In the name of order, the Party is delivering chaos. But for all the blundering, Xi’s surveillance state still threatens a closer approximation of true totalitarianism—which means a fuller denial of human liberty—than any previous regime has managed. Neither Stalin nor Mao could look directly into the daily movements, words, and transactions of their subjects like Xi can. Those leaders had agitprop, re-education camps, the Red Guards, the Gulag; Xi has artificial intelligence and big data. There is no competition. China’s Intruder-in-Chief may not be able to literally see into the minds of the people, but he can make their lives a misery in the attempt.

The surveillance state watches everyone. There is, however, a blacklist consisting of those who require particular attention, and it’s a long one. It extends from fugitives and suspected terrorists all the way through to migrant workers, the mentally ill, and foreigners. (There is also a redlist: government officials, secret police, intelligence agents—the people whose behaviour must never be flagged, no matter how unorthodox.) But the state is most interested in the country’s dissenting voices.

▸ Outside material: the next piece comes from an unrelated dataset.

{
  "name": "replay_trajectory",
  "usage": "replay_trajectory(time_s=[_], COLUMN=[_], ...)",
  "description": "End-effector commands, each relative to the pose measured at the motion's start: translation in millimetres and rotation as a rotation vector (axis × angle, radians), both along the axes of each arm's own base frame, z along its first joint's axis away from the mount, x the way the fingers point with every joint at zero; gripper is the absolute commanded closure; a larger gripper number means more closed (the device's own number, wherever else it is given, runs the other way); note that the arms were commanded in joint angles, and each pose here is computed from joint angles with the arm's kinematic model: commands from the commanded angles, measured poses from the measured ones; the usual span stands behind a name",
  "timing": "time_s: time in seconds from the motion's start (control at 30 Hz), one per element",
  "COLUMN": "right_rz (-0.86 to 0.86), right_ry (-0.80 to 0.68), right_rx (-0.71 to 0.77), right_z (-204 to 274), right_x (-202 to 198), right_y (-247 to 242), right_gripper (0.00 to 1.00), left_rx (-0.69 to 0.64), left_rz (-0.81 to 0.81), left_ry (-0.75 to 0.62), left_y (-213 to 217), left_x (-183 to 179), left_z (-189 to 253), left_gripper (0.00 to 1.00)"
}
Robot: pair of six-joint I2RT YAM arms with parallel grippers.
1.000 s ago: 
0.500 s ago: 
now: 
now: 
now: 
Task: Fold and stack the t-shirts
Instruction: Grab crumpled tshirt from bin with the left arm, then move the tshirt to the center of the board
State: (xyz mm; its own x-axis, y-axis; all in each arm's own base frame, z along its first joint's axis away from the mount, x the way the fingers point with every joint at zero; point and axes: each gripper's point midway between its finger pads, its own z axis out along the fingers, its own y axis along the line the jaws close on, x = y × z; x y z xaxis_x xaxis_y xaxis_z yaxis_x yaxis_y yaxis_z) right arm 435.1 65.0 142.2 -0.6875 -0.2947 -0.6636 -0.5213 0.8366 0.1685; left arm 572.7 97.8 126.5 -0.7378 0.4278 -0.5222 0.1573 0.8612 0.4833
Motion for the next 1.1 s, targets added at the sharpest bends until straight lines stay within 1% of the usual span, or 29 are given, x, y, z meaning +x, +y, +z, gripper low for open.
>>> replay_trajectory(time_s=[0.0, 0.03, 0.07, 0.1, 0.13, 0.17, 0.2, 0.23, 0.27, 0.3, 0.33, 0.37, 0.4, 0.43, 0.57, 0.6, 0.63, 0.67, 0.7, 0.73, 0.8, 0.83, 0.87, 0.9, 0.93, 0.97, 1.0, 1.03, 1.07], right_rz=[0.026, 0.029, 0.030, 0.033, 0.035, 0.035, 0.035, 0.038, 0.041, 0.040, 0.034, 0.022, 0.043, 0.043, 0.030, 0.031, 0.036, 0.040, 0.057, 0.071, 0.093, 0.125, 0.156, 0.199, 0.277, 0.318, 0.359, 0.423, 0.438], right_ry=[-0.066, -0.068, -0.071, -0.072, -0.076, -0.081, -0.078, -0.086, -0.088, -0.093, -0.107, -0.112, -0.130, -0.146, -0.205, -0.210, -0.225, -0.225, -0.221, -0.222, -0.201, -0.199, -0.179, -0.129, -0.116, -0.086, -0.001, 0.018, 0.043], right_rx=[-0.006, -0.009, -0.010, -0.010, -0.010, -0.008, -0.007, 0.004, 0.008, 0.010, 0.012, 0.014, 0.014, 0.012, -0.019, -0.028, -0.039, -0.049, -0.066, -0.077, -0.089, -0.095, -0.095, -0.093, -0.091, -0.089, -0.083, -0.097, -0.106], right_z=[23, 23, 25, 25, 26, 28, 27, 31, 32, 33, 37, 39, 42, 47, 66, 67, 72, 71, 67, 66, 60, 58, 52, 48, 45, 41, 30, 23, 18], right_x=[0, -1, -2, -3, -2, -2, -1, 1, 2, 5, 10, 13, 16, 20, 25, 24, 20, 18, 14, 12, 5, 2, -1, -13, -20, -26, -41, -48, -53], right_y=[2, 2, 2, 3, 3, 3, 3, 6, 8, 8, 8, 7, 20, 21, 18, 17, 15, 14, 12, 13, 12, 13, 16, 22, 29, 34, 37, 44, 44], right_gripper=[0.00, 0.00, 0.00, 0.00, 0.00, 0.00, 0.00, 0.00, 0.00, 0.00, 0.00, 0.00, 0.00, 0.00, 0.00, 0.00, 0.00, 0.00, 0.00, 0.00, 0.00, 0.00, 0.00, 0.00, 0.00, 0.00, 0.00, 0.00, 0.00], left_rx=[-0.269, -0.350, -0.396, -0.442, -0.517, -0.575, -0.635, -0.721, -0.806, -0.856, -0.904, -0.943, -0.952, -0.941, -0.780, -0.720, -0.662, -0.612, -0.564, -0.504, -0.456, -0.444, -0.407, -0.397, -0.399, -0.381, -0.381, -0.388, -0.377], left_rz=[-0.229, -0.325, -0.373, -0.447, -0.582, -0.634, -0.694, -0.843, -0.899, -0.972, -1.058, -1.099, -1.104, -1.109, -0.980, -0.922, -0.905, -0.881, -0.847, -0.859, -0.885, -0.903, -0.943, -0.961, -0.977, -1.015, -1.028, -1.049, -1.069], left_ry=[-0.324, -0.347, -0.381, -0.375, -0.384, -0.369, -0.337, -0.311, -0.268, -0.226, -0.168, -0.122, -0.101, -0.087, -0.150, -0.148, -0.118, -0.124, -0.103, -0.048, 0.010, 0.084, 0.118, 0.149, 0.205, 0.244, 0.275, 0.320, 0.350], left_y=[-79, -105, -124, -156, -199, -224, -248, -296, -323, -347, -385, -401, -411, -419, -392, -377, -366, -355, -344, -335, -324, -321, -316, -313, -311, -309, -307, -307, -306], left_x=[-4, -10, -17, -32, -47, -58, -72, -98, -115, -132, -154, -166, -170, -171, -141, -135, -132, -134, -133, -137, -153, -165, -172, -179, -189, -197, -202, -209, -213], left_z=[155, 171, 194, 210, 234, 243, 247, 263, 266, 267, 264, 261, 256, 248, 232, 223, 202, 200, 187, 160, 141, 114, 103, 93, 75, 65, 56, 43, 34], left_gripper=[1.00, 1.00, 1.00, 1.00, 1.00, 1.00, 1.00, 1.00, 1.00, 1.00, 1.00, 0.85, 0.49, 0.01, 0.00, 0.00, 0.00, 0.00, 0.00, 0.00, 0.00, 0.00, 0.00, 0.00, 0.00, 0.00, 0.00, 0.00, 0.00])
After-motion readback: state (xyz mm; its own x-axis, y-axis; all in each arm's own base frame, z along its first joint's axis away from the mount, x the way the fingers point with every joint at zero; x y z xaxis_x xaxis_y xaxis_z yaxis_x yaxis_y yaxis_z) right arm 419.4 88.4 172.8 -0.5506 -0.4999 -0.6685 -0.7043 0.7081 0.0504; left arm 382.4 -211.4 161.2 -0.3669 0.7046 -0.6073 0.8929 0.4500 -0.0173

China has rarely been without its dissidents: those men and women who rise above the herd and stubbornly refuse to be quiet and accept their fate. The Ai Weiweis; the Chen Guangchengs; the Zhang Zhans. They imbibe the same childhood propaganda as everyone else, but to the eternal bafflement of the authorities, they don’t turn out the same as everyone else. Zhang Yuqiao has lived for as long as the Party has ruled, and he is one such exception. For decades, Zhang has been petitioning the government—first seeking redress for the torture of his parents during the Great Proletarian Cultural Revolution, and later protesting police harassment of his family.

Up until very recently, when making his trips from Shandong to Beijing to raise his complaints, he needed only to stay off the main roads in order to avoid police interception. Now his task has become more complicated. Before heading to Beijing, Zhang turns off his phone, buys multiple train tickets to the wrong destinations, and hires private drivers to get him round the numerous police checkpoints that spring up today like malign growths all over China’s highways. He would have no chance of making it through one of those checkpoints, not with the new technology in place.

But this is another crack in the façade of the surveillance state: simple, stubborn human ingenuity, as displayed by Zhang Yuqiao. There will always be some who manage to work around the restrictions. And even in dystopian Xinjiang, pockets of privacy can be found. Personal cars, thickly crowded marketplaces, remote stretches of desert—there are places beyond the eyes and ears of the Party; places where information can be shared and plans made. Xi Jinping wants omniscience, but he won’t find it.